Any advice for settings for extremely IO constrained systems?
A demo I've set up for sales seems to be spending much of it's time in disk wait states.
The particular system I'm working with is:
Ext3 on Debian inside Microsoft VirtualPC on NTFS
on WindowsXP on laptops of our sales team.
Somewhat surprisingly, CPU performance is close to native; but disk IO is much worse - probably orders of magnitude worse - since there are
so many layers of filesystems involved.
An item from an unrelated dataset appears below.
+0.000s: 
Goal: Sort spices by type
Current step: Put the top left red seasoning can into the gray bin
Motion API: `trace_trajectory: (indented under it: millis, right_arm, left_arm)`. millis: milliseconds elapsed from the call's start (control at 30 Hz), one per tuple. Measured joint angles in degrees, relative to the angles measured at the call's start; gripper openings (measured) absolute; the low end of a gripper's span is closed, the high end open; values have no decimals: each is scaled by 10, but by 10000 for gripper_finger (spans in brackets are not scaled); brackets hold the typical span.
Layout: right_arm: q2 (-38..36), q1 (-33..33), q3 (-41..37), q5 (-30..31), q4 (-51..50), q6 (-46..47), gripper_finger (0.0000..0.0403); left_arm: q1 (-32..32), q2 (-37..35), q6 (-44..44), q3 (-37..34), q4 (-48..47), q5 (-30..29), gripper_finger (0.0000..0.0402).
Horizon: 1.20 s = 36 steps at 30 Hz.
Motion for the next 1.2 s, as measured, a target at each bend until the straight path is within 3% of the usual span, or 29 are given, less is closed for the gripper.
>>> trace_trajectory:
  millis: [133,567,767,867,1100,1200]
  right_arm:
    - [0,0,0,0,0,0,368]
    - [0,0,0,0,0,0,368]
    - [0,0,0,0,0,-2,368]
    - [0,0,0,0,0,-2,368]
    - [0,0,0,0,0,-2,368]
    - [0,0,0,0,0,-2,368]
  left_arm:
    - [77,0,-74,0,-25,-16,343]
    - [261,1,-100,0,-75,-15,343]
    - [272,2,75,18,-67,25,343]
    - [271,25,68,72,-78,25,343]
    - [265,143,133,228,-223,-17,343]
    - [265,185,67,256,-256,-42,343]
Unfortunately, no, I don't think the sales guys will upgrade to BSD. :)
The database is too large to fit entirely in memory (3GB of spatial data
using PostGIS); and has relative large updates (people can add "layers" consisting of perhaps 10000 points, lines, and polygons out of a million
or so possibilities - they do this by doing 10K inserts into tables with postgis geometry columns).
Steps I've already done:
* Gave virtual PC as much memory as possible (1/2 gig)
* Tuned postgresql.conf; setting increased effective_cache_size to 10000 (tested a few values with this workload) reduced cpu_index_tuple_cost to 0.0005 (encourages indexes which may reduce disk hits) decreased random_page_cost to 2 (seems the fragmented NTFS means many sequential access are probably a random access anyway) increased work_mem to 15000 (sorting on disk was very VERY amazingly slow) increased shared_buffers to 3000 (guess)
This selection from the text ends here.